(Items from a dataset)
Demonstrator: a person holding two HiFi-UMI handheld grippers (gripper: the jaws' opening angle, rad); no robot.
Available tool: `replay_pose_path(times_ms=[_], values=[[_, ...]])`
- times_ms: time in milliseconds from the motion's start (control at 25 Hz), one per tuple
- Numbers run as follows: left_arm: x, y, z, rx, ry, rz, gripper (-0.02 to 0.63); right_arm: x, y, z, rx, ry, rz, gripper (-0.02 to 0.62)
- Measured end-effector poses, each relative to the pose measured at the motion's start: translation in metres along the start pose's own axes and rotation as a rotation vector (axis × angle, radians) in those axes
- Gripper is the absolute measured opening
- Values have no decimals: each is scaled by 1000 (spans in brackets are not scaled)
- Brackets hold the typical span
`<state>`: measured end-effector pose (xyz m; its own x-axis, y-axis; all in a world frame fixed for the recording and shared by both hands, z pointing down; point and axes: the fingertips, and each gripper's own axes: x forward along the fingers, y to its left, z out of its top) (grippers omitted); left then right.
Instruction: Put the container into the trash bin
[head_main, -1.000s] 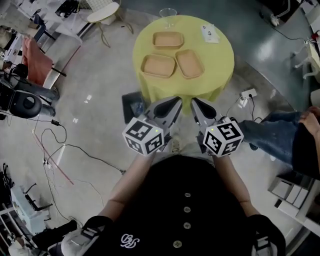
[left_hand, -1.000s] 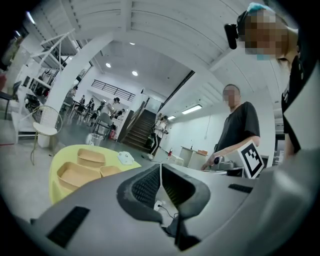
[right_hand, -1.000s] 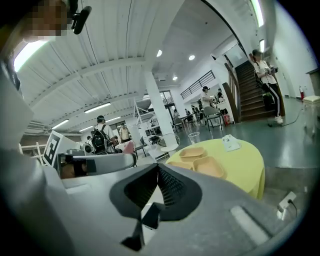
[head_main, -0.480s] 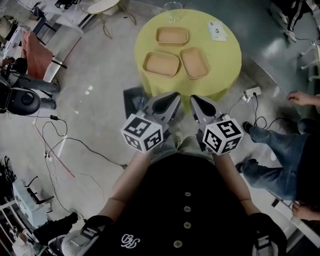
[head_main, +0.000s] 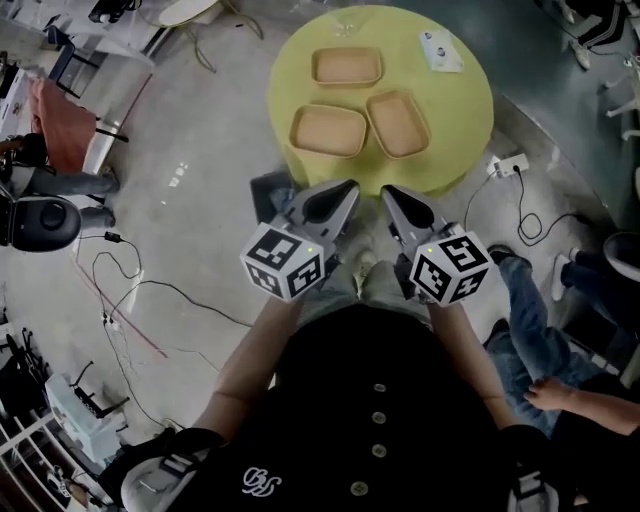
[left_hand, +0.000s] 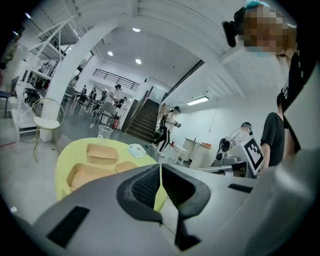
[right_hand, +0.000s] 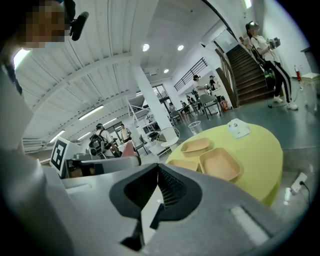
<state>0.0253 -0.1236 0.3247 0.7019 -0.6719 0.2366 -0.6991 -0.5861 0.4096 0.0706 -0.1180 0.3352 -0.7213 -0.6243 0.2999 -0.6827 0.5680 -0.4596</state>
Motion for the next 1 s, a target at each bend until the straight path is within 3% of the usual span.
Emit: replay_pose_path(times_ms=[520, 800, 1000], values=[[16, 61, -11, 68, 137, -26, 21, 36, -23, -18, 111, 27, -85, 5], [24, 85, -48, 180, 312, -3, 21, 43, -49, -34, 208, 49, -162, 5], [40, 99, -58, 240, 382, -6, 21, 51, -69, -48, 241, 97, -219, 5]])
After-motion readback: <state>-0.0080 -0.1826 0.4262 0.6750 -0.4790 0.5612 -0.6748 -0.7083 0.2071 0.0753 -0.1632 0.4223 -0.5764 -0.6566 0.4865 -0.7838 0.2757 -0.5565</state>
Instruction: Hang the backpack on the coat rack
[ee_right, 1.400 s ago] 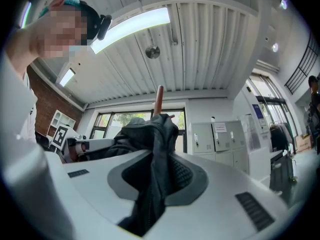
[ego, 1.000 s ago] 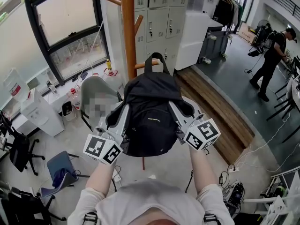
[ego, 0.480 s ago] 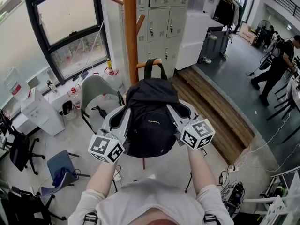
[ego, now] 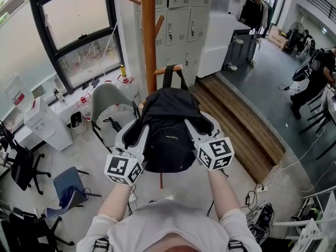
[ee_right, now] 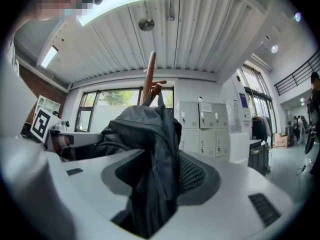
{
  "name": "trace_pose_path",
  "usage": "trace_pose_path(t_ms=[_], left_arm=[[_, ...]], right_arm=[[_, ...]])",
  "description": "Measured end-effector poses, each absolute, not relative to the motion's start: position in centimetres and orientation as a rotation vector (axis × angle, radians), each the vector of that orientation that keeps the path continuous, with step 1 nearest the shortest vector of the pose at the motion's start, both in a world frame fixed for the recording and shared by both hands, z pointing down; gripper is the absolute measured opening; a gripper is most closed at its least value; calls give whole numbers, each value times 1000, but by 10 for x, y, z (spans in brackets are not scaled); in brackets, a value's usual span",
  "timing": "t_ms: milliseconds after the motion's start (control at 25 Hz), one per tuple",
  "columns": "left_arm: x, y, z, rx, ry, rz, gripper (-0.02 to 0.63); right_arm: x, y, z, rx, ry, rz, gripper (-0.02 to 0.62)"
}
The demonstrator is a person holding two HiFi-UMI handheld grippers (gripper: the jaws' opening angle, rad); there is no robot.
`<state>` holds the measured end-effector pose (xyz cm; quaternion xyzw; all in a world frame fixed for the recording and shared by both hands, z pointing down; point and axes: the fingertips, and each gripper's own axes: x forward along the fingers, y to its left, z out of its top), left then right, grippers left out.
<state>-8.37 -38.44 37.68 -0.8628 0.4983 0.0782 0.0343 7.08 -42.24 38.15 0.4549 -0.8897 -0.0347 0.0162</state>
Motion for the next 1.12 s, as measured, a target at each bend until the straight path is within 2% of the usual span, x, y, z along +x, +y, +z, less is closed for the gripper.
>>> trace_pose_path(t_ms=[240, 880, 920, 1000, 1120], left_arm=[[-84, -372, 386, -2654, 1541, 172, 143], [-83, -333, 404, -2629, 1548, 127, 143], [-82, -331, 407, -2658, 1532, 142, 136], [-82, -327, 413, -2685, 1530, 163, 110], [-87, -323, 421, -2645, 1581, 144, 66]], right_arm=[[80, -407, 384, 1513, -2720, -98, 213], [106, -351, 404, 1638, -2691, -38, 212], [109, -348, 405, 1670, -2690, -44, 199], [116, -342, 405, 1730, -2685, -62, 125], [123, -334, 411, 1761, -2679, -61, 75]])
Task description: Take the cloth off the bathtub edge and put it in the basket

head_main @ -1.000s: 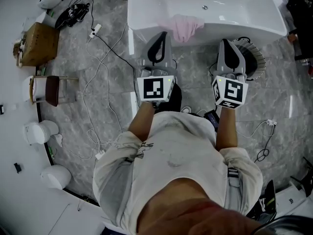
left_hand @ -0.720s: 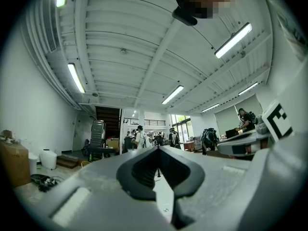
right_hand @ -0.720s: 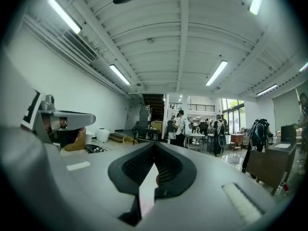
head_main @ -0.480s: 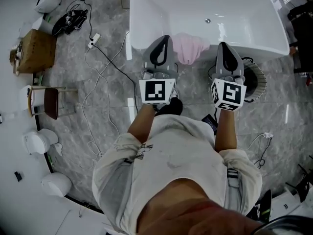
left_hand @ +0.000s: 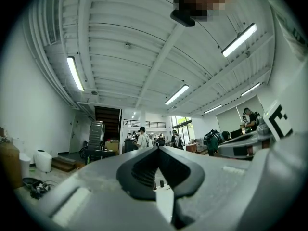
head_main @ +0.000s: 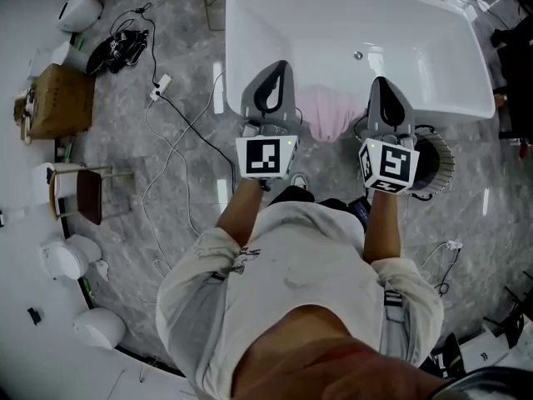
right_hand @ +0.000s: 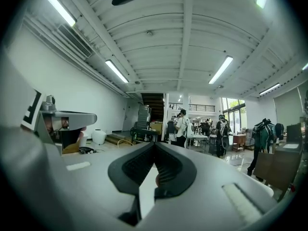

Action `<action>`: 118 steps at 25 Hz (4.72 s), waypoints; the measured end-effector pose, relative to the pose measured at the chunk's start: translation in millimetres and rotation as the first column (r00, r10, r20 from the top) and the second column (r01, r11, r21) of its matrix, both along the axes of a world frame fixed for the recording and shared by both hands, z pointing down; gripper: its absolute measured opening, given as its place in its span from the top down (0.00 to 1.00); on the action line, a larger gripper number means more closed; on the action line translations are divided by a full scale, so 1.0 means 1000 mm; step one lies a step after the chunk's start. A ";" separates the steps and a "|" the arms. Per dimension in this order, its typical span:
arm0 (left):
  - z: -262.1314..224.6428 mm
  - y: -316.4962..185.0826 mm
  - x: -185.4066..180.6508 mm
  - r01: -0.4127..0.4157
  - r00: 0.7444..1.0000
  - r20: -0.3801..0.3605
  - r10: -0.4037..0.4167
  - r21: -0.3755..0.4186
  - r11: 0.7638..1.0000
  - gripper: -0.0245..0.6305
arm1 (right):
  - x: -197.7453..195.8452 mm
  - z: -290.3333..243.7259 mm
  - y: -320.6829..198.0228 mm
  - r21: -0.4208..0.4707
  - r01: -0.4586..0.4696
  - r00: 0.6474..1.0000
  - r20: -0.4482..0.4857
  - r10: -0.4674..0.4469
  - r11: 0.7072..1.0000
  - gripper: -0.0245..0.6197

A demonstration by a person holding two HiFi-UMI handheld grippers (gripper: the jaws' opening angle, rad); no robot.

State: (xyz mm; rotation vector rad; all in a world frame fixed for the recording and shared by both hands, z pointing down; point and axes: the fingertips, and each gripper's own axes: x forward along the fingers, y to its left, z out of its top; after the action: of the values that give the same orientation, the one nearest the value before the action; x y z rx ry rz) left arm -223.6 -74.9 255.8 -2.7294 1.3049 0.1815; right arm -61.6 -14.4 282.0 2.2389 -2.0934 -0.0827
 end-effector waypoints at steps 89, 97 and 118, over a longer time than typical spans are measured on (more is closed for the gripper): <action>0.239 -0.188 0.057 0.103 0.993 0.083 -0.084 -0.252 0.962 0.96 | -0.019 0.406 -0.160 -0.668 0.516 0.835 0.249 -0.491 0.537 0.74; 0.279 -0.170 0.051 0.092 0.993 0.096 -0.062 -0.343 0.935 0.96 | -0.039 0.487 -0.102 -0.861 0.471 0.660 0.200 -0.724 0.191 0.37; 0.301 -0.180 0.029 0.135 0.990 0.100 -0.104 -0.388 0.912 0.96 | -0.038 0.581 -0.086 -0.978 0.207 0.375 0.052 -0.925 0.030 0.39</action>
State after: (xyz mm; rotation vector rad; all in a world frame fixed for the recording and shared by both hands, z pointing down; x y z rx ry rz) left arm -194.4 -255.2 557.3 -2.9204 1.6356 -0.2239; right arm -99.6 -100.6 862.8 0.2944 -1.7405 0.1961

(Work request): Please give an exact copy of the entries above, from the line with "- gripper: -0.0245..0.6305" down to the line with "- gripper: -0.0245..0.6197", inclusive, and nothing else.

(Solution to this task):
  - gripper: -0.0245..0.6305
arm1 (right):
  - x: -197.7453..195.8452 mm
  - z: -290.3333..243.7259 mm
  - y: -320.6829..198.0228 mm
  - r21: -0.4208..0.4707
  - r01: -0.4586..0.4696
  - r00: 0.6474..1.0000
  - r20: -0.4482..0.4857
  - r10: -0.4674..0.4469
  - r11: 0.7072..1.0000
  - gripper: -0.0245..0.6197

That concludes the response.